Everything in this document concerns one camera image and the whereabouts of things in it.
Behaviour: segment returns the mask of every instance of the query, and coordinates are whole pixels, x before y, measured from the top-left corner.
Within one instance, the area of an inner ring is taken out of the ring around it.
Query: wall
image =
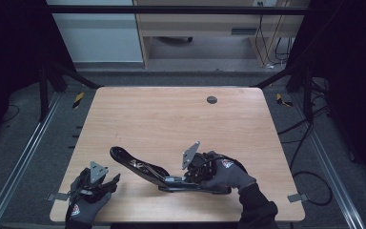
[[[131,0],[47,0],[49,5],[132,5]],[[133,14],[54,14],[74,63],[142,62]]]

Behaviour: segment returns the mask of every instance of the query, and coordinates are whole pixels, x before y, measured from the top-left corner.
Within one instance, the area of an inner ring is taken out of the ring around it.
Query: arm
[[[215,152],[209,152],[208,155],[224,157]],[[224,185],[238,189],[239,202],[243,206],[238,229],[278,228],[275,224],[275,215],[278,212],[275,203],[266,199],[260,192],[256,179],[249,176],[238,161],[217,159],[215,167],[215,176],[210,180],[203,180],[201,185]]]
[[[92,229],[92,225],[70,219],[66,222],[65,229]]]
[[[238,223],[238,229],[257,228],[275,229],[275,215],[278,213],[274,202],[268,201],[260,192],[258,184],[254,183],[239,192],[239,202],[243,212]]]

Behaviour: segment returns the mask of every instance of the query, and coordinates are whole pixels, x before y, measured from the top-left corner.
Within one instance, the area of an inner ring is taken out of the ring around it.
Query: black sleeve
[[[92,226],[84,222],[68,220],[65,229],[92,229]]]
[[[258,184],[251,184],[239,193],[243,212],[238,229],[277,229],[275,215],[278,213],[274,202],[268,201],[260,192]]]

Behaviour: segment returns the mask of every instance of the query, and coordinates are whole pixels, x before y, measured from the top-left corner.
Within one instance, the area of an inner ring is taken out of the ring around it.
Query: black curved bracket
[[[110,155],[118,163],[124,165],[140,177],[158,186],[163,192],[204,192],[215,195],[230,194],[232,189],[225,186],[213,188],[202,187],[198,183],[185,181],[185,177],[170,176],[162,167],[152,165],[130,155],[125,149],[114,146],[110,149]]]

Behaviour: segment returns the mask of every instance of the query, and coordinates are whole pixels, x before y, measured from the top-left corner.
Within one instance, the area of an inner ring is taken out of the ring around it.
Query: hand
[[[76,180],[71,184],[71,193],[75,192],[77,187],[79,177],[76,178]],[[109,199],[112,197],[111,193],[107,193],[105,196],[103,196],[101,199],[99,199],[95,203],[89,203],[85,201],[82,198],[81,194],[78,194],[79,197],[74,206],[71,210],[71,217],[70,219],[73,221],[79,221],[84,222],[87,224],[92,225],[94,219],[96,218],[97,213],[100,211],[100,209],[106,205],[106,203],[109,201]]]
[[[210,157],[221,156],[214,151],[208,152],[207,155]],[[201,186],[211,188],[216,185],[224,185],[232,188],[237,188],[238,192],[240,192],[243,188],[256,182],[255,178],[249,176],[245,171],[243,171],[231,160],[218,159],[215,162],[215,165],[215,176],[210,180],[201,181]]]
-*-
### Task objective
If a record holds a picture, leave the picture out and copy the rest exactly.

### Answer for this exercise
Everything in this document concerns one camera image and the whereabouts of things in it.
Behaviour: segment returns the mask of every instance of the query, and coordinates are whole pixels, x before y, measured from the top-left corner.
Within one instance, the area of an inner ring is taken out of the ring around it.
Query: wall
image =
[[[131,0],[47,0],[49,5],[132,5]],[[133,14],[54,14],[74,63],[142,62]]]

Behaviour: segment returns the mask of every instance of the query, and coordinates are whole pixels, x before y, measured from the top-left corner.
Within one instance, the area of an inner ring is taken out of the ring around it.
Query: arm
[[[215,152],[209,152],[208,155],[224,157]],[[224,185],[238,189],[239,202],[243,206],[238,229],[278,228],[275,224],[275,215],[278,212],[275,203],[266,199],[260,192],[256,179],[249,176],[238,161],[217,159],[215,167],[215,176],[210,180],[203,180],[201,185]]]
[[[92,229],[92,225],[70,219],[66,222],[65,229]]]
[[[238,223],[238,229],[257,228],[275,229],[275,215],[278,213],[274,202],[268,201],[260,192],[258,184],[254,183],[239,192],[239,202],[243,212]]]

Behaviour: segment returns the mask of every instance of the query, and coordinates are whole pixels, x before y, measured from the top-left corner.
Within one instance, the area of an inner ring is taken out of the ring around it.
Query: black sleeve
[[[92,226],[84,222],[68,220],[65,229],[92,229]]]
[[[258,184],[251,184],[239,193],[243,212],[238,229],[277,229],[275,215],[278,213],[274,202],[268,201],[260,192]]]

Behaviour: segment returns the mask of every instance of the query, and coordinates are whole pixels, x before y, measured from the top-left corner.
Within one instance, the area of an inner ring is taken out of the ring around it.
Query: black curved bracket
[[[110,155],[118,163],[124,165],[140,177],[158,186],[163,192],[204,192],[215,195],[230,194],[232,189],[225,186],[213,188],[202,187],[198,183],[185,181],[185,177],[170,176],[162,167],[152,165],[130,155],[125,149],[114,146],[110,149]]]

Behaviour: segment returns the mask of every instance of the query, and coordinates are whole pixels, x before y, measured from the top-left corner.
Within one instance, the area of an inner ring is taken out of the ring around it.
Query: hand
[[[76,180],[71,184],[71,193],[75,192],[77,187],[79,177],[76,178]],[[109,199],[112,197],[111,193],[107,193],[105,196],[103,196],[101,199],[99,199],[95,203],[89,203],[85,201],[82,198],[81,194],[78,194],[79,197],[74,206],[71,210],[71,217],[70,219],[73,221],[79,221],[84,222],[87,224],[92,225],[94,219],[96,218],[97,213],[100,211],[100,209],[106,205],[106,203],[109,201]]]
[[[210,157],[221,156],[214,151],[208,152],[207,155]],[[201,186],[211,188],[216,185],[224,185],[232,188],[237,188],[238,192],[240,192],[243,188],[256,182],[255,178],[249,176],[245,171],[243,171],[231,160],[218,159],[215,162],[215,165],[215,176],[210,180],[201,181]]]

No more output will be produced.